The ultimate guide to bot herding and spider wrangling — Part Two

Next up in a series on bots and why crawl budgets are important, Columnist Stephan Spencer explains how to direct the engine bots to what's important on your site and how to avoid common coding issues.

Chat with SearchBot

StephanspencerparttwoIn Part One of our three-part series, we learned what bots are and why crawl budgets are important. Let’s take a look at how to let the search engines know what’s important and some common coding issues.

How to let search engines know what’s important

When a bot crawls your site, there are a number of cues that direct it through your files.

Like humans, bots follow links to get a sense of the information on your site. But they’re also looking through your code and directories for specific files, tags and elements. Let’s take a look at a number of these elements.

Robots.txt

The first thing a bot will look for on your site is your robots.txt file.

For complex sites, a robots.txt file is essential. For smaller sites with just a handful of pages, a robots.txt file may not be necessary — without it, search engine bots will simply crawl everything on your site.

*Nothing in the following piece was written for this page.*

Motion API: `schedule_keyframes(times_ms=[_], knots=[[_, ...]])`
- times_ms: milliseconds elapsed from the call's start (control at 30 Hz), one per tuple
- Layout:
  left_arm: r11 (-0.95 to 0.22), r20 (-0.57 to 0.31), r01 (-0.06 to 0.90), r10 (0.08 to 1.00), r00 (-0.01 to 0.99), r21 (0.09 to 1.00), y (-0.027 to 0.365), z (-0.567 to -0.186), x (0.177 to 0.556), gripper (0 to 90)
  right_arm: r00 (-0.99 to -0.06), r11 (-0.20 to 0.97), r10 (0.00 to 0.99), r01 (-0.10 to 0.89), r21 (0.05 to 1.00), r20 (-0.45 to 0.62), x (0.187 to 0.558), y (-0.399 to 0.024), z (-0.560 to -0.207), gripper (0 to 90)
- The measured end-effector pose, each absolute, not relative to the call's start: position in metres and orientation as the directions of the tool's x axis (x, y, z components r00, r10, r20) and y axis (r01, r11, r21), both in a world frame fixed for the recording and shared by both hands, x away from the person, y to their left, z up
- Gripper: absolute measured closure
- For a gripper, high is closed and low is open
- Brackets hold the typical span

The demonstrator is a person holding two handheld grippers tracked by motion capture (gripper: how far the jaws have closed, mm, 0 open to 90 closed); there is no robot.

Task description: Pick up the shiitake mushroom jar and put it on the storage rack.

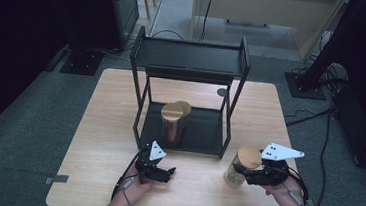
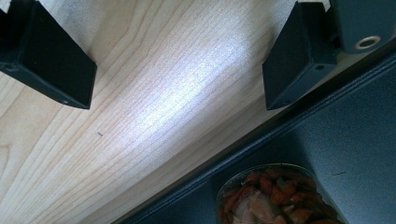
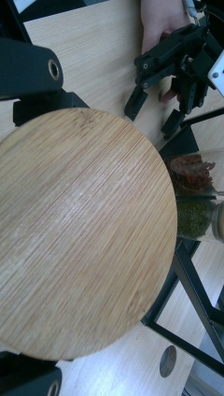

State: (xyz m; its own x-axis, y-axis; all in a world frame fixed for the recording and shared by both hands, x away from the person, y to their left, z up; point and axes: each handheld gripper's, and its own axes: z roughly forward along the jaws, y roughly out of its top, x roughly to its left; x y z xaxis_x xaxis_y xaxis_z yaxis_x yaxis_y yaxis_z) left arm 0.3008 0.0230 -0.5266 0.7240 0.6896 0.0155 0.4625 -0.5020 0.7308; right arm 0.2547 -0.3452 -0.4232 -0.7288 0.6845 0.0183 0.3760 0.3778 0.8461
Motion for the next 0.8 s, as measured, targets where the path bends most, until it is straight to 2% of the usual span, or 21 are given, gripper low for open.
schedule_keyframes(times_ms=[567,800], knots=[[-0.502,0.016,0.463,0.69,0.724,0.731,0.023,-0.527,0.301,10.2,-0.68,0.342,0.732,0.404,0.849,0.028,0.259,-0.336,-0.423,24.9],[-0.503,0.017,0.462,0.689,0.724,0.731,0.023,-0.527,0.301,10.2,-0.675,0.361,0.738,0.392,0.846,-0.002,0.258,-0.328,-0.423,24.9]])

There are two main ways you can guide bots using your robots.txt file.

1. First, you can use the “disallow” directive. This will instruct bots to ignore specific uniform resource locators (URLs), files, file extensions, or even whole sections of your site:

User-agent: Googlebot
Disallow: /example/

Although the disallow directive will stop bots from crawling particular parts of your site (therefore saving on crawl budget), it will not necessarily stop pages from being indexed and showing up in search results, such as can be seen here:

Stephan1

The cryptic and unhelpful “no information is available for this page” message is not something that you’ll want to see in your search listings.

The above example came about because of this disallow directive in census.gov/robots.txt:

User-agent: Googlebot
Crawl-delay: 3

Disallow: /cgi-bin/

2. Another way is to use the noindex directive. Noindexing a certain page or file will not stop it from being crawled, however, it will stop it from being indexed (or remove it from the index). This robots.txt directive is unofficially supported by Google, and is not supported at all by Bing (so be sure to have a User-agent: * set of disallows for Bingbot and other bots other than Googlebot):

User-agent: Googlebot
Noindex: /example/
User-agent: *
Disallow: /example/

Obviously, since these pages are still being crawled, they will still use up your crawl budget.

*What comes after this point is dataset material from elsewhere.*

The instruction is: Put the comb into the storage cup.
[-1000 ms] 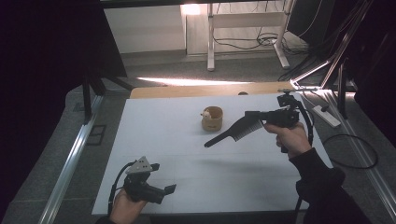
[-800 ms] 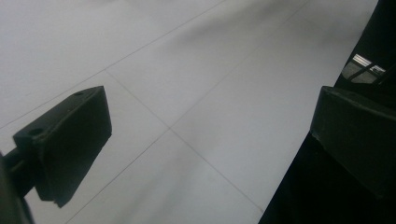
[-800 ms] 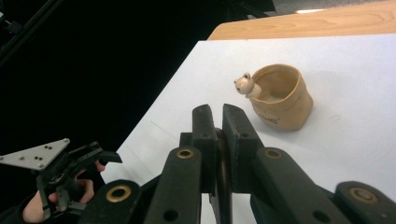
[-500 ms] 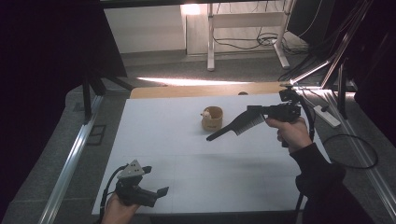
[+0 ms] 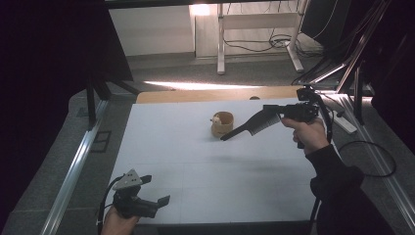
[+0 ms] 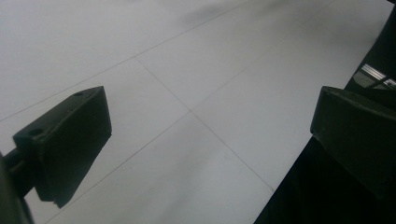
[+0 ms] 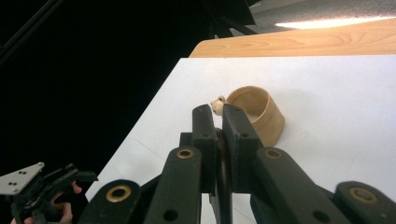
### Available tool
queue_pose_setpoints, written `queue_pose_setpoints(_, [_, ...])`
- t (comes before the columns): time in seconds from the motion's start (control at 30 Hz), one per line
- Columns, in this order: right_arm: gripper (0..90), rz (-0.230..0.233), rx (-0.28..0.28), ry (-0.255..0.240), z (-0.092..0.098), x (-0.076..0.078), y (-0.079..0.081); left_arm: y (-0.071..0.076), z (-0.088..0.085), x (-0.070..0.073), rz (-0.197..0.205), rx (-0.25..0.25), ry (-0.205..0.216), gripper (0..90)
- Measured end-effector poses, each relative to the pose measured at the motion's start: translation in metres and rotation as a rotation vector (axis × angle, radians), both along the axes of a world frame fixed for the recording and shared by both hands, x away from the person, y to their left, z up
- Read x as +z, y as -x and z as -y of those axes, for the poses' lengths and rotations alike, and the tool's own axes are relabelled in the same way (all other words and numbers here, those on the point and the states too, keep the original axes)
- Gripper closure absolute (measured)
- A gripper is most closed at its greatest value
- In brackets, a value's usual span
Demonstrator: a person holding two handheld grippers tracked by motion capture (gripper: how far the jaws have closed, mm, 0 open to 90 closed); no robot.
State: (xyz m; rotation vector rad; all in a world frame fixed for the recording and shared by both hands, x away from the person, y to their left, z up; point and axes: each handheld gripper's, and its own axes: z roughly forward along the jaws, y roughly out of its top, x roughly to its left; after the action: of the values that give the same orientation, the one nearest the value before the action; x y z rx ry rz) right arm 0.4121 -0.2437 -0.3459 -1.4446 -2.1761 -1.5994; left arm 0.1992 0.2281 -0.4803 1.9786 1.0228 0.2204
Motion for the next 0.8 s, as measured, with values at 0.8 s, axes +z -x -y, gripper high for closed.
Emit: queue_pose_setpoints(0.8, [84.6,0.014,-0.062,0.001,0.003,0.015,-0.016,0.006,-0.010,0.002,-0.030,0.092,-0.056,0.0])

This is a gotcha that is often missed: the disallow directive will actually undo the work of a meta robots noindex tag. This is because the disallow prevents the bots from accessing the page’s content, and thus from seeing and obeying the meta tags.

Another caveat with using a robots.txt file to herd bots is that not all bots are well-behaved, and some will even ignore your directives (especially malicious bots looking for vulnerabilities). For a more detailed overview of this, check out A Deeper Look at Robots.txt.

XML sitemaps

XML sitemaps help bots understand the underlying structure of your site. It’s important to note that bots use your sitemap as a clue, not a definitive guide, on how to index your site. Bots also consider other factors (such as your internal linking structure) to figure out what your site is about.

The most important thing with your eXtensible markup language (XML) sitemap is to make sure the message you’re sending to search engines is consistent with your robots.txt file.

Don’t send bots to a page you’ve blocked them from; consider your crawl budget, especially if you decide to use an automatically generated sitemap. You don’t want to accidentally give the crawlers thousands of pages of thin content to sort through. If you do, they might never reach your most important pages.

The second most important thing is to ensure your XML sitemaps only include canonical URLs, because Google looks at your XML sitemaps as a canonicalization signal.

Canonicalization

If you have duplicate content on your site (which you shouldn’t), then the rel=“canonical” link element tells bots which URL should be considered the master version.

One key place to look out for this is your home page. Many people don’t realize their site might house multiple copies of the same page at differing URLs. If a search engine tries to index these pages, there is a risk that they will trip the duplicate content filter, or at the very least dilute your link equity. Note that adding the canonical link element will not stop bots from crawling the duplicate pages. Here’s an example of such a home page indexed numerous times by Google:

Stephan3 Stephan4 Stephan5 Stephan6

Pagination

Setting up rel=”next” and rel=”prev” link elements correctly is tricky, and many people struggle to get it right. If you’re running an e-commerce site with a great many products per category, rel=next and rel=prev are essential if you want to avoid getting caught up in Google’s duplicate content filter.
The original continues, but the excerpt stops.